TASK DESCRIPTION -
Reproduce the entries below character for character.

TASK MATERIAL -
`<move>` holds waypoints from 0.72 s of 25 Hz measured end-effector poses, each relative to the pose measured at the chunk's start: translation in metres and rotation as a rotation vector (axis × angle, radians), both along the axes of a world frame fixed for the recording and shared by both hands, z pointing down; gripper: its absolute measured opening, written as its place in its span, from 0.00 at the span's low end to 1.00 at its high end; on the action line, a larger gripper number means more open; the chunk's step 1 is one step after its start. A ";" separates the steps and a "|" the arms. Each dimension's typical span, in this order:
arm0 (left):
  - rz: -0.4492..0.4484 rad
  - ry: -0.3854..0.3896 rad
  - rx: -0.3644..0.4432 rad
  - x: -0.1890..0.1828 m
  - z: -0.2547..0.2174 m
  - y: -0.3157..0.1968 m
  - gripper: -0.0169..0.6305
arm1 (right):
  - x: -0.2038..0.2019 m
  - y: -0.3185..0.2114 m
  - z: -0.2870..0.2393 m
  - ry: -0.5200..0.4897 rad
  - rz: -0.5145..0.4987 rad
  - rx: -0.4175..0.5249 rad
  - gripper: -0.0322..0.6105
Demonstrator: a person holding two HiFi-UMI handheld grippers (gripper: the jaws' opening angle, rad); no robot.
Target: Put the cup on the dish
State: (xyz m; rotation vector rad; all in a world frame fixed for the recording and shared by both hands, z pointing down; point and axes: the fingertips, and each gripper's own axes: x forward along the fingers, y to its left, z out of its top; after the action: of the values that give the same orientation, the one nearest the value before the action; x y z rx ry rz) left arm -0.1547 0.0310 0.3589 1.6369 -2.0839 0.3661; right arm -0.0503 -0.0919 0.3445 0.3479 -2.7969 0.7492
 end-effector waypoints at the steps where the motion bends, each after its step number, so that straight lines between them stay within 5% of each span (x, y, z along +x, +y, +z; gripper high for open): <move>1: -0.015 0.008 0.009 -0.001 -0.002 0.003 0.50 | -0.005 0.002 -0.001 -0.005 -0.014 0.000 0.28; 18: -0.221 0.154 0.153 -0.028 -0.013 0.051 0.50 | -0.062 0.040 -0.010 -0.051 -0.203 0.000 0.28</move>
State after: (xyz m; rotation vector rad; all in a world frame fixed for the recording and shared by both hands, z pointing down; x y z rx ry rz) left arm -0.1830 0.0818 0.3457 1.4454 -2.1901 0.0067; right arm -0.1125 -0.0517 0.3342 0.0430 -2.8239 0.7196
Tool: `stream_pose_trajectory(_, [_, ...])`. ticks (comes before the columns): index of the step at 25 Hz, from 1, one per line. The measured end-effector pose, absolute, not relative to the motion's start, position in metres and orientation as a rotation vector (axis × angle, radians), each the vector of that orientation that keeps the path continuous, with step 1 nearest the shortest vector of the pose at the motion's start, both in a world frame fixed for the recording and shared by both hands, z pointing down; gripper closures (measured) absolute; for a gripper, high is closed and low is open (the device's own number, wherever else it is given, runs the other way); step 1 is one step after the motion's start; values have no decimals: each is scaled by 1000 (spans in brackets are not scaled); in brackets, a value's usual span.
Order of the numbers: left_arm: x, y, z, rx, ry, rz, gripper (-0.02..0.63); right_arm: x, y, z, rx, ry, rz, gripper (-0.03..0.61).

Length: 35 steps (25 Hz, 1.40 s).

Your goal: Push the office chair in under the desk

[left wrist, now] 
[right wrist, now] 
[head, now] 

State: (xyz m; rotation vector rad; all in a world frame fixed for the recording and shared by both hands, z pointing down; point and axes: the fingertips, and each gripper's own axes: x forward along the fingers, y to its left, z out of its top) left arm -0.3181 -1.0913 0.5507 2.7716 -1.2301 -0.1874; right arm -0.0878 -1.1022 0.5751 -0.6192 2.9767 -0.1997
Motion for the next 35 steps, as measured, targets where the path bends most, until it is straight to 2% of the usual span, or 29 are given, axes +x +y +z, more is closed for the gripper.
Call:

YOUR SOLUTION -
`<move>` holds waypoints from 0.72 s of 25 Hz measured end-effector poses, each relative to the pose measured at the chunk's start: translation in metres and rotation as a rotation vector (axis × angle, radians), both along the axes of a world frame fixed for the recording and shared by both hands, z pointing down; gripper: its absolute measured opening, written as its place in its span, from 0.00 at the span's low end to 1.00 at its high end; on the action line, a larger gripper number means more open; the chunk's step 1 is one step after its start. A ";" separates the steps and a "|" the arms. Each dimension's typical span, in this order:
arm0 (left):
  - rz: -0.4492..0.4484 rad
  - ry: -0.3854..0.3896 rad
  - rx: -0.3644..0.4432 rad
  - x: -0.1890..0.1828 m
  - z: -0.2547..0.2174 m
  - y: -0.3157..0.1968 m
  - gripper: -0.0169..0.6305
arm1 (right):
  - x: -0.2038..0.2019 m
  - y: -0.3185..0.2114 m
  - z: -0.2870..0.2393 m
  - ry: -0.5200..0.4897 rad
  - rz: -0.5145..0.4987 rad
  - rx: -0.4175..0.5249 rad
  - gripper: -0.0322..0.6105
Demonstrator: a person holding two HiFi-UMI handheld grippers (gripper: the jaws' opening angle, rad); no robot.
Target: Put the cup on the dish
State: (xyz m; rotation vector rad; all in a world frame fixed for the recording and shared by both hands, z pointing down; point and axes: the fingertips, and each gripper's own axes: x forward along the fingers, y to its left, z out of its top; after the action: of the values that give the same orientation, the one nearest the value before the action; x y z rx ry rz) left arm -0.1547 0.0310 0.3589 1.6369 -2.0839 0.3661; right arm -0.0503 -0.0919 0.3445 0.3479 -2.7969 0.7492
 end-effector waypoints at the steps where the motion bends, each after its step number, so that straight lines between them stay within 5% of each span (x, y, z along +x, +y, +z; gripper high for open): <move>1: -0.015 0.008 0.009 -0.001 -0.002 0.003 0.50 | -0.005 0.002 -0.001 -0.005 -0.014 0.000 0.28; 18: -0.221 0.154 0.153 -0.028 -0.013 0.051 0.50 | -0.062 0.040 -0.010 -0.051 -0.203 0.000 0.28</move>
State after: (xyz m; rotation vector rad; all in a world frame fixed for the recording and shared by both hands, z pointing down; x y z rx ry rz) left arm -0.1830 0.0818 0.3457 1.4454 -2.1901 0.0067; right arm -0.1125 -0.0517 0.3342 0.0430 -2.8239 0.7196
Tool: `stream_pose_trajectory(_, [_, ...])`. ticks (comes before the columns): index of the step at 25 Hz, from 1, one per line. The measured end-effector pose, absolute, not relative to the motion's start, position in metres and orientation as a rotation vector (axis × angle, radians), each the vector of that orientation that keeps the path continuous, with step 1 nearest the shortest vector of the pose at the motion's start, both in a world frame fixed for the recording and shared by both hands, z pointing down; gripper closures (measured) absolute; for a gripper, high is closed and low is open (the device's own number, wherever else it is given, runs the other way); step 1 is one step after the motion's start; values have no decimals: each is scaled by 1000 (spans in brackets are not scaled); in brackets, a value's usual span.
Order of the numbers: left_arm: x, y, z, rx, ry, rz, gripper (-0.02..0.63); right_arm: x, y, z, rx, ry, rz, gripper (-0.03..0.61).

Length: 35 steps (25 Hz, 1.40 s).

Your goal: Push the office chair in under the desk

[left wrist, now] 
[right wrist, now] 
[head, now] 

State: (xyz m; rotation vector rad; all in a world frame fixed for the recording and shared by both hands, z pointing down; point and axes: the fingertips, and each gripper's own axes: x forward along the fingers, y to its left, z out of its top) left arm -0.3181 -1.0913 0.5507 2.7716 -1.2301 -0.1874; right arm -0.0878 -1.1022 0.5751 -0.6192 2.9767 -0.1997
Motion for the next 35 steps, as measured, targets where the path bends most, until it is straight to 2% of the usual span, or 29 are given, axes +x +y +z, more is closed for the gripper.
Call:

The exercise has nothing more to it.